Aim of the task
Keeping each line intact, print the whole listing.

Available data
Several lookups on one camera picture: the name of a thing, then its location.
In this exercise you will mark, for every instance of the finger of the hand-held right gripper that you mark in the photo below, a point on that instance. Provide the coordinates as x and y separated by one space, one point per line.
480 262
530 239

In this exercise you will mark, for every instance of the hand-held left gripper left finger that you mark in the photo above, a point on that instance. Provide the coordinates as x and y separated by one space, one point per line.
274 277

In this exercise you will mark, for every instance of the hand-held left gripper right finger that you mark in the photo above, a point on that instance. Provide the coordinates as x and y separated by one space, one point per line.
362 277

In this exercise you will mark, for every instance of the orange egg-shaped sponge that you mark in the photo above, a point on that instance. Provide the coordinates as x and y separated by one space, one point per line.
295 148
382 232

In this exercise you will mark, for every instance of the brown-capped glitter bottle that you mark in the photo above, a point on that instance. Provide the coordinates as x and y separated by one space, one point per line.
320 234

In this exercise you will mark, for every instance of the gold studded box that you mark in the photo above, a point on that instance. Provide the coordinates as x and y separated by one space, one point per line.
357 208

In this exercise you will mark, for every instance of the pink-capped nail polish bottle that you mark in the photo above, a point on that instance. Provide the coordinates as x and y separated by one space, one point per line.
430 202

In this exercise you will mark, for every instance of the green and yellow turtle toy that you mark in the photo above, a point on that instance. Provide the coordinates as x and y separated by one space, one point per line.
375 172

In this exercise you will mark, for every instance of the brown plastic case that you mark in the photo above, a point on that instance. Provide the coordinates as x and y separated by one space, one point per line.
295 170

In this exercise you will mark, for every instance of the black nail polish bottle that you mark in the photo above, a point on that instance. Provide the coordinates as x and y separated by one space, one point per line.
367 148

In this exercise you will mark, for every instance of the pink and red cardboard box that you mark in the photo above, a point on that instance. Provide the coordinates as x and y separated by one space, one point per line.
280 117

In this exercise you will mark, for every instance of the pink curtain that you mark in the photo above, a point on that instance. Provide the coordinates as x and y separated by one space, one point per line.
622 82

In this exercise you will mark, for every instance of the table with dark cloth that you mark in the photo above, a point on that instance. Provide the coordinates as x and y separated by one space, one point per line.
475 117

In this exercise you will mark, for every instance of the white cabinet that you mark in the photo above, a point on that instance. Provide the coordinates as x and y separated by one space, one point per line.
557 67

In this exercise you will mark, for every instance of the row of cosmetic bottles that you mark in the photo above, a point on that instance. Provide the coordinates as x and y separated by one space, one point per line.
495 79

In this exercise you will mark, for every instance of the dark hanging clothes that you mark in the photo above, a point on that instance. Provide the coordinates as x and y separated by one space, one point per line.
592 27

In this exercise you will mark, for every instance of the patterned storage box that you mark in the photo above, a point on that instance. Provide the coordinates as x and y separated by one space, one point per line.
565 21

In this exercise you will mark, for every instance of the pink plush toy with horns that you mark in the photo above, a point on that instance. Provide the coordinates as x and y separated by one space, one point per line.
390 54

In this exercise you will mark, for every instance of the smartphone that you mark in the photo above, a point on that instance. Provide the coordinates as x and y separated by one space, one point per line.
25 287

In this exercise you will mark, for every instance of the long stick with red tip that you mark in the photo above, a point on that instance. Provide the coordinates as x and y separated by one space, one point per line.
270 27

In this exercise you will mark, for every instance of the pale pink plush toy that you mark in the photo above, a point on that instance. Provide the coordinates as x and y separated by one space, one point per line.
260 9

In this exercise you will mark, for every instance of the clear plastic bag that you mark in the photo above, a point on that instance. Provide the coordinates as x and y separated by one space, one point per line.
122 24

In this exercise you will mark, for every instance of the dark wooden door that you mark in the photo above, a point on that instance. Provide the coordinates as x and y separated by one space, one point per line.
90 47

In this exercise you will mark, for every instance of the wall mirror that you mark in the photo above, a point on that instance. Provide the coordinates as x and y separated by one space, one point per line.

Result below
Several lookups on one camera picture: the name of a thing, then its location.
In this exercise you will mark, for every instance of the finger of the hand-held right gripper that you mark in the photo below, a point on that instance. Provide the coordinates as x and y separated by one space, one point per line.
480 262
530 239

In this exercise you will mark, for every instance of the hand-held left gripper left finger that you mark in the photo above, a point on that instance. Provide the coordinates as x and y separated by one space, one point per line.
274 277

In this exercise you will mark, for every instance of the hand-held left gripper right finger that you mark in the photo above, a point on that instance. Provide the coordinates as x and y separated by one space, one point per line.
362 277

In this exercise you will mark, for every instance of the orange egg-shaped sponge that you mark in the photo above, a point on that instance. Provide the coordinates as x and y separated by one space, one point per line.
295 148
382 232

In this exercise you will mark, for every instance of the brown-capped glitter bottle that you mark in the photo above, a point on that instance. Provide the coordinates as x and y separated by one space, one point per line.
320 234

In this exercise you will mark, for every instance of the gold studded box that you mark in the photo above, a point on that instance. Provide the coordinates as x and y separated by one space, one point per line.
357 208

In this exercise you will mark, for every instance of the pink-capped nail polish bottle that you mark in the photo above, a point on that instance. Provide the coordinates as x and y separated by one space, one point per line.
430 202

In this exercise you will mark, for every instance of the green and yellow turtle toy that you mark in the photo above, a point on that instance. Provide the coordinates as x and y separated by one space, one point per line.
375 172

In this exercise you will mark, for every instance of the brown plastic case that you mark in the photo above, a point on that instance. Provide the coordinates as x and y separated by one space, one point per line.
295 170

In this exercise you will mark, for every instance of the black nail polish bottle that you mark in the photo above, a point on that instance. Provide the coordinates as x and y separated by one space, one point per line.
367 148

In this exercise you will mark, for every instance of the pink and red cardboard box that you mark in the photo above, a point on that instance. Provide the coordinates as x and y separated by one space, one point per line.
280 117

In this exercise you will mark, for every instance of the pink curtain that you mark in the photo above, a point on that instance. Provide the coordinates as x and y separated by one space, one point per line.
622 82

In this exercise you will mark, for every instance of the table with dark cloth that you mark in the photo above, a point on that instance. Provide the coordinates as x and y separated by one space, one point per line.
475 117

In this exercise you will mark, for every instance of the white cabinet that you mark in the photo above, a point on that instance. Provide the coordinates as x and y separated by one space, one point per line.
557 67

In this exercise you will mark, for every instance of the row of cosmetic bottles that you mark in the photo above, a point on that instance. Provide the coordinates as x and y separated by one space, one point per line.
495 79

In this exercise you will mark, for every instance of the dark hanging clothes that you mark in the photo above, a point on that instance. Provide the coordinates as x and y separated by one space, one point per line.
592 27

In this exercise you will mark, for every instance of the patterned storage box that you mark in the photo above, a point on that instance. Provide the coordinates as x and y separated by one space, one point per line.
565 21

In this exercise you will mark, for every instance of the pink plush toy with horns that you mark in the photo above, a point on that instance. Provide the coordinates as x and y separated by one space, one point per line.
390 54

In this exercise you will mark, for every instance of the smartphone that you mark in the photo above, a point on that instance. Provide the coordinates as x and y separated by one space, one point per line.
25 287

In this exercise you will mark, for every instance of the long stick with red tip that you mark in the photo above, a point on that instance. Provide the coordinates as x and y separated by one space, one point per line.
270 27

In this exercise you will mark, for every instance of the pale pink plush toy that you mark in the photo above, a point on that instance. Provide the coordinates as x and y separated by one space, one point per line.
260 9

In this exercise you will mark, for every instance of the clear plastic bag that you mark in the photo above, a point on that instance. Provide the coordinates as x and y separated by one space, one point per line.
122 24

In this exercise you will mark, for every instance of the dark wooden door that you mark in the photo above, a point on that instance. Provide the coordinates as x and y separated by one space, one point per line.
90 47

In this exercise you will mark, for every instance of the wall mirror that you mark in the photo above, a point on that instance. Provide the coordinates as x and y separated by one space, one point per line.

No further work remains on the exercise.